IV: When The Sea-King’s Away

Stripped to his loincloth, underbelt, and with amulet pouch a-dangle under his chin, the Gray Mouser stretched lizardlike along the bowed sprit of the sloop Black Treasurer and stared straight down into the hole in the sea. Sunlight unstrained by slightest wisp of cloud beat hotly on his deep-tanned back, but his belly was cold with the magic of the thing.

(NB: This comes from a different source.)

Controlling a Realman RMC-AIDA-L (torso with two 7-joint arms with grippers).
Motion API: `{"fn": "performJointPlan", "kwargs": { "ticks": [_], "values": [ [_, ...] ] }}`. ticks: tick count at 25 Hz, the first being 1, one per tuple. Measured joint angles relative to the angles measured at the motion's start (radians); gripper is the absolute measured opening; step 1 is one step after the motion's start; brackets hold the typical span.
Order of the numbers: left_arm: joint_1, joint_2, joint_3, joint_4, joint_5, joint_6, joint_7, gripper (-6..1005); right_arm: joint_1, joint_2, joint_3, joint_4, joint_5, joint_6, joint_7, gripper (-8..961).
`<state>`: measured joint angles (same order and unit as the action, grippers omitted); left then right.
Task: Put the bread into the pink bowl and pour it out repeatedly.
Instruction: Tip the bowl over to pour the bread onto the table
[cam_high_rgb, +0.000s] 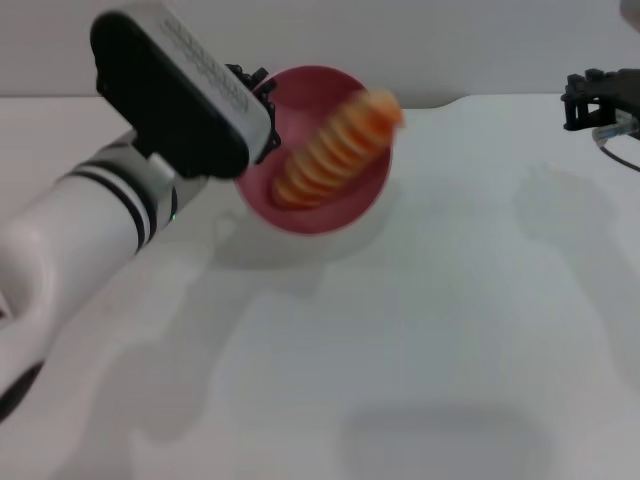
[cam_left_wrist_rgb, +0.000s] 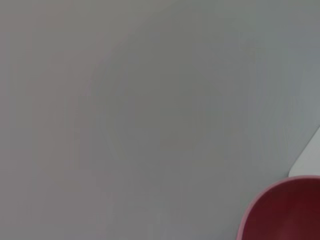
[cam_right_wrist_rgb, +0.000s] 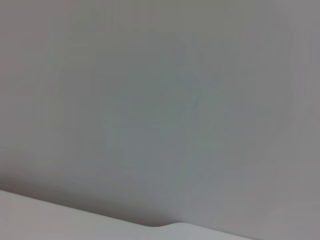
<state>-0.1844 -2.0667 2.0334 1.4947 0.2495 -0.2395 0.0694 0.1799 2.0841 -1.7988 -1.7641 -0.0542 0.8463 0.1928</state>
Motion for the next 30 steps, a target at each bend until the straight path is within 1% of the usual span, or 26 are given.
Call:
{"fn": "performJointPlan", "kwargs": {
  "ticks": [3,5,9,14,18,20,21,22,23,25,26,27,28,30],
  "values": [
    [0.018,-0.002,0.011,-0.023,0.044,0.061,-0.003,41,0.005,-0.001,-0.002,0.005,0.011,0.000,-0.001,143],
    [0.022,0.000,0.020,-0.027,0.058,0.072,0.003,41,0.008,-0.002,-0.002,0.006,0.013,-0.001,-0.002,102],
    [0.043,0.000,0.046,-0.051,0.146,0.156,0.022,41,0.016,-0.003,-0.002,0.017,0.013,-0.001,-0.003,21],
    [0.041,-0.002,0.067,-0.062,0.183,0.179,0.025,41,0.022,-0.004,-0.004,0.033,0.013,-0.001,-0.003,-1],
    [0.033,-0.004,0.062,-0.065,0.174,0.178,0.016,41,0.025,-0.004,-0.004,0.041,0.013,-0.001,-0.002,10],
    [0.017,-0.007,0.041,-0.047,0.133,0.123,-0.031,41,0.027,-0.005,-0.004,0.043,0.025,0.000,-0.002,16],
    [-0.007,-0.005,0.025,-0.026,0.100,0.063,-0.076,41,0.029,-0.005,-0.004,0.044,0.039,0.002,-0.004,18],
    [-0.041,-0.002,0.009,-0.004,0.059,-0.033,-0.127,41,0.031,-0.006,-0.004,0.044,0.051,0.004,-0.008,21],
    [-0.088,0.002,-0.011,0.019,0.018,-0.170,-0.174,41,0.036,-0.007,-0.007,0.043,0.072,0.011,-0.014,24],
    [-0.151,0.002,-0.035,0.031,-0.028,-0.367,-0.202,41,0.039,-0.007,-0.011,0.041,0.078,0.016,-0.016,30],
    [-0.151,0.002,-0.035,0.031,-0.028,-0.367,-0.202,41,0.044,-0.007,-0.023,0.037,0.081,0.023,-0.017,32],
    [-0.180,0.001,-0.045,0.034,-0.050,-0.446,-0.210,41,0.048,-0.008,-0.035,0.031,0.081,0.033,-0.018,35],
    [-0.230,0.000,-0.072,0.042,-0.115,-0.601,-0.225,41,0.052,-0.008,-0.047,0.026,0.081,0.043,-0.018,38],
    [-0.256,0.001,-0.096,0.051,-0.176,-0.678,-0.226,41,0.063,-0.008,-0.058,0.020,0.078,0.062,-0.018,43]
  ]
}}
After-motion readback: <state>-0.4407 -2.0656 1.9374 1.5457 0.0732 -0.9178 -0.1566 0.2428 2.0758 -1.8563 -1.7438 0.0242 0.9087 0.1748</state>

All around about, the Inner Sea lay calm as a lake of mercury in the cellar of a wizard’s castle. No ripple came from the unbounded horizon to south, east and north, nor rebounded from the endless vertically-fluted curtain of creamy rock that rose a bowshot to the west and was a good three bowshots high, which the Mouser and Fafhrd had only yesterday climbed and atop which they had made a frightening discovery. The Mouser could have thought of those matters, or of the dismal fact that they were becalmed with little food and less water (and a tabooed cask of brandy) a weary sail west from Ool Hrusp, the last civilized port on this coast—or uncivilized either. He could have wondered about the seductive singing that had seemed to come from the sea last night, as of female voices softly improvising on the themes of waves hissing against sand, gurgling melodiously among rocks, and screaming wind-driven against icy coasts. Or he could perhaps best have pondered on Fafhrd’s madness of yesterday afternoon, when the large Northerner had suddenly started to babble dogmatically about finding for himself and the Mouser “girls under the sea” and had even begun to trim his beard and brush out his brown otterskin tunic and polish his best male costume jewelry so as to be properly attired to receive the submarine girls and arouse their desires. There was an old Simorgyan legend, Fafhrd had insisted, according to which on the seventh day of the seventh moon of the seventh year of the Sevens-Cycle the king of the sea journeyed to the other end of the earth, leaving his opalescently beautiful green wives and faintly silver-scaled slim concubines free to find them lovers if they could … and this, Fafhrd had stridently asserted he knew by the spectral calm and other occult tokens, was the place of the sea-king’s home and the eve of the day!

In vain had the Mouser pointed out to him that they had not sighted an even faintly feminine-looking fish in days, that there were absolutely no islets or beaches in view suitable for commerce with mermaids or for the sunbathing and primping of loreleis, that there were no black hulks whatever of wrecked pirate ships drifting about that might conceivably have fair captives imprisoned below decks and so technically “under the sea,” that the region beyond the deceptive curtain-wall of creamy rock was the last from which one could expect girls to come, that—to sum it up—the Black Treasurer had not fetched the faintest sort of girl-blink either to starboard or larboard for weeks. Fafhrd had simply replied with crushing conviction that the sea-king’s girls were there down below, that they were now preparing a magic channel or passageway whereby air-breathers might visit them, and that the Mouser had better be ready like himself to hasten when the summons came.